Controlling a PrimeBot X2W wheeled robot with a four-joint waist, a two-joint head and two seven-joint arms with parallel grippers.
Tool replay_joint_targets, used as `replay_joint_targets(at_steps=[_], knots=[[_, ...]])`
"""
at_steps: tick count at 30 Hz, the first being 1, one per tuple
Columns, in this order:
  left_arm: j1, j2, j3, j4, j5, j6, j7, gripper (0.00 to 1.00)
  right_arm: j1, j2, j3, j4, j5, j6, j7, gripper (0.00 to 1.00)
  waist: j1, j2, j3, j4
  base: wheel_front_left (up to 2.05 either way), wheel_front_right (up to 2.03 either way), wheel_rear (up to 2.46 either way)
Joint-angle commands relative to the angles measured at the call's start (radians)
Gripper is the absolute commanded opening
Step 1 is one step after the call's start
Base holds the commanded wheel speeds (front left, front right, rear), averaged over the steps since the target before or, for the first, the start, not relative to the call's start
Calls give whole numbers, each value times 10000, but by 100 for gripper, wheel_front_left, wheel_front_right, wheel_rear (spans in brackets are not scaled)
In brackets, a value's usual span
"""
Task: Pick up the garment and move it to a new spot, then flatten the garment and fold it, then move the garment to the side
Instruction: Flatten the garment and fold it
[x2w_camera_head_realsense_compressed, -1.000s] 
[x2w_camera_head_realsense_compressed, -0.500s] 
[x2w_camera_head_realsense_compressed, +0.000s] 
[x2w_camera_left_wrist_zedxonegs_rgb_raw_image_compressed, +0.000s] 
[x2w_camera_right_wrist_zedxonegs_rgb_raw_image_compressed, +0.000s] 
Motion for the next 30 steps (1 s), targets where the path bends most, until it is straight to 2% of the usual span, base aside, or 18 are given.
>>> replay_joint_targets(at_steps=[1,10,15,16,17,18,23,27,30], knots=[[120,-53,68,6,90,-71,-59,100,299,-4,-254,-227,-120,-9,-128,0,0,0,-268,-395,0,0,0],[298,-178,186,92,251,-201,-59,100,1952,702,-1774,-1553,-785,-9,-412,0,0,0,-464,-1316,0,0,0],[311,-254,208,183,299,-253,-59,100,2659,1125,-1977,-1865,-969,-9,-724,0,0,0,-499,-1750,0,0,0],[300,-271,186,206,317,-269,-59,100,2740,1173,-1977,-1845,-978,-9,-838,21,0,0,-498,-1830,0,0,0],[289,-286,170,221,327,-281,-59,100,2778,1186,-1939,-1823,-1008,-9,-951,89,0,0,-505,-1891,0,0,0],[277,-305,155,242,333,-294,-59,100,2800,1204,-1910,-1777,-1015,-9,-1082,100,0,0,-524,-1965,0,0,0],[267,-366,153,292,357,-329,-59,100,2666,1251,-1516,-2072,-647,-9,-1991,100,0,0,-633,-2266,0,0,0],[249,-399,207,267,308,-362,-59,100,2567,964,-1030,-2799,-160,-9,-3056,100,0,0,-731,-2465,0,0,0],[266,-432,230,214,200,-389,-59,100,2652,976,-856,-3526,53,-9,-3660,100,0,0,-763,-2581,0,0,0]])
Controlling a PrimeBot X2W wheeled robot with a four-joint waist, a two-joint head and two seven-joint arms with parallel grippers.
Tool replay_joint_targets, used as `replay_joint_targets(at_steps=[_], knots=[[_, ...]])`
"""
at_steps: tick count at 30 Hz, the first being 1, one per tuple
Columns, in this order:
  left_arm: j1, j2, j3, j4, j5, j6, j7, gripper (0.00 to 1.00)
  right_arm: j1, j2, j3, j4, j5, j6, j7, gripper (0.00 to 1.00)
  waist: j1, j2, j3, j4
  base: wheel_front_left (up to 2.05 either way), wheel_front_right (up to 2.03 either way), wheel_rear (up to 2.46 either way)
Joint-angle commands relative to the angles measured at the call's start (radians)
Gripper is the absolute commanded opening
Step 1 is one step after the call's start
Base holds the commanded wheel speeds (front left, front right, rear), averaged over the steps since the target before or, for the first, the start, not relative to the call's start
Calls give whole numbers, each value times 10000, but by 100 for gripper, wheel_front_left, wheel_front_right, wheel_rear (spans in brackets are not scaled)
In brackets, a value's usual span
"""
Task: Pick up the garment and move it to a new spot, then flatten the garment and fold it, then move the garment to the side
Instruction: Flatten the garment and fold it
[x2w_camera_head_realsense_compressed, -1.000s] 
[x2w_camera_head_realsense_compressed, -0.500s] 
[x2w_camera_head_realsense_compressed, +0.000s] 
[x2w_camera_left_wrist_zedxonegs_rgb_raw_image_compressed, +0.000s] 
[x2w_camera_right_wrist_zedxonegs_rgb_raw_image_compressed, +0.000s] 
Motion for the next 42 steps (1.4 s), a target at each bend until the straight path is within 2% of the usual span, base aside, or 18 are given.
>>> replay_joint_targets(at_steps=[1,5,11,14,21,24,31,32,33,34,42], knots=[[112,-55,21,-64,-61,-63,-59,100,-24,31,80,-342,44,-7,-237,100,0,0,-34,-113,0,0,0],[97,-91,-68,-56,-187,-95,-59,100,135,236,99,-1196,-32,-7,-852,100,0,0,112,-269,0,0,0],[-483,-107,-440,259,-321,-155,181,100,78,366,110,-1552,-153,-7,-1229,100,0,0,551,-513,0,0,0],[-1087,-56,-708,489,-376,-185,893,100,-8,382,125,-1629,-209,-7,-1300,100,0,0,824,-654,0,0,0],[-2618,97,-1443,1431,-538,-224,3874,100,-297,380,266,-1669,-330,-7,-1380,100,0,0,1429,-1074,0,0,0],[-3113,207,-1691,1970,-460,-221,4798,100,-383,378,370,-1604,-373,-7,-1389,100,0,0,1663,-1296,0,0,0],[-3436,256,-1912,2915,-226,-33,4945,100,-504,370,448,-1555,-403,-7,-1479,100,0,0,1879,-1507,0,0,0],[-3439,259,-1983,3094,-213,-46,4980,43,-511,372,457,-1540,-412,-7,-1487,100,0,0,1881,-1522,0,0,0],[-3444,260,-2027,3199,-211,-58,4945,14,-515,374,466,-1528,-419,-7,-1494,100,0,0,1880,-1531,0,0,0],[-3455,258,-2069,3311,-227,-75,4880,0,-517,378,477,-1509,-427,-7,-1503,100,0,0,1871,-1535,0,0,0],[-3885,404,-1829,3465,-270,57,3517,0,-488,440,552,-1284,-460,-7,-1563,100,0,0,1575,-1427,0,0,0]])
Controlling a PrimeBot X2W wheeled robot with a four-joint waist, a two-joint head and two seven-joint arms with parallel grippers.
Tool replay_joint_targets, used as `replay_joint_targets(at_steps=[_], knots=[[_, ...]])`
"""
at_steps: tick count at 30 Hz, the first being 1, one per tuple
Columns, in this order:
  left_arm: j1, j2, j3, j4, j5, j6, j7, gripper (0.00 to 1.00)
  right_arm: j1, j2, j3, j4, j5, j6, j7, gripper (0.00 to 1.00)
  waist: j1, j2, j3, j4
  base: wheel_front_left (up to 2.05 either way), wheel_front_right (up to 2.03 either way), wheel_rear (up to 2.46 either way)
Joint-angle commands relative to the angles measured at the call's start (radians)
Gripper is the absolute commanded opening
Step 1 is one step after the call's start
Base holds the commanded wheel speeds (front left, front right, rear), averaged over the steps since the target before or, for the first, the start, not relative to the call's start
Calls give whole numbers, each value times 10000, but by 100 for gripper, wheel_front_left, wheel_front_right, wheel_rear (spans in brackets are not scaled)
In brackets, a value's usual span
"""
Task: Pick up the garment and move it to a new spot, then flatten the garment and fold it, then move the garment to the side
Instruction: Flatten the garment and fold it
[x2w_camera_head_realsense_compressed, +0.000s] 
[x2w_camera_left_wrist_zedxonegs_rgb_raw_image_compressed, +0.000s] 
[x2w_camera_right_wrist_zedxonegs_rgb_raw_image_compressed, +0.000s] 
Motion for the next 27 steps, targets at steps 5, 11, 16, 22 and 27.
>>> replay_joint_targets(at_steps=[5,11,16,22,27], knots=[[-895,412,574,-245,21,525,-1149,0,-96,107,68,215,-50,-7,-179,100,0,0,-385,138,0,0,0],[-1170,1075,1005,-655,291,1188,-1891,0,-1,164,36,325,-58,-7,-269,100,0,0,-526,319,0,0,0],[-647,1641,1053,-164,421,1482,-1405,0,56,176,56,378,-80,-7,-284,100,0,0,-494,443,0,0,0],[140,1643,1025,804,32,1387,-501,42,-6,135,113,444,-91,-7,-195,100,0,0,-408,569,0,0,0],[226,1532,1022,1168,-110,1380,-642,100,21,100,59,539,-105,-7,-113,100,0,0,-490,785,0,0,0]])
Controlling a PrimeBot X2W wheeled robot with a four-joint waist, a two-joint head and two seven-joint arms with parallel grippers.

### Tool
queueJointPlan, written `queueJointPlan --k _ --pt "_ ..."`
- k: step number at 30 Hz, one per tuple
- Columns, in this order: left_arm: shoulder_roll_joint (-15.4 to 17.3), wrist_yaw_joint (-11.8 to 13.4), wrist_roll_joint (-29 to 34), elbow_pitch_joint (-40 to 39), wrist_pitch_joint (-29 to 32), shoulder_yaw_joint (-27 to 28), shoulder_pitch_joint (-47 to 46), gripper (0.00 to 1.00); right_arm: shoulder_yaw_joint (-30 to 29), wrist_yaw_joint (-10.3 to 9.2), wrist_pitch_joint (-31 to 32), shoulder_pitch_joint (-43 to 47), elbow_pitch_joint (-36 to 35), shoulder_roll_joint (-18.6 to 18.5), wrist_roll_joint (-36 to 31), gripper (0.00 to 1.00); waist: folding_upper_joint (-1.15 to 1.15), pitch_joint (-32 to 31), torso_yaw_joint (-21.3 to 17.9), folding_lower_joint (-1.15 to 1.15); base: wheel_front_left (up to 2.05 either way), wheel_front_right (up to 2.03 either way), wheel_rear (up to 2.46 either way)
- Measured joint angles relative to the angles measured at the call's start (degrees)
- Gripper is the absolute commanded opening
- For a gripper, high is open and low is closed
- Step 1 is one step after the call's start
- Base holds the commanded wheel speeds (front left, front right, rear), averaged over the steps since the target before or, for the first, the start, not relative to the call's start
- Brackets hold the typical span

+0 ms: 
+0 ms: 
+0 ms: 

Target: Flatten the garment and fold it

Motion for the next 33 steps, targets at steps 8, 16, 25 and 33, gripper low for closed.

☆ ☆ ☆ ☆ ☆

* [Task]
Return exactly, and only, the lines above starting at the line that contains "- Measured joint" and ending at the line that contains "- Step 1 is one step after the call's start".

* [Result for this task]
- Measured joint angles relative to the angles measured at the call's start (degrees)
- Gripper is the absolute commanded opening
- For a gripper, high is open and low is closed
- Step 1 is one step after the call's start

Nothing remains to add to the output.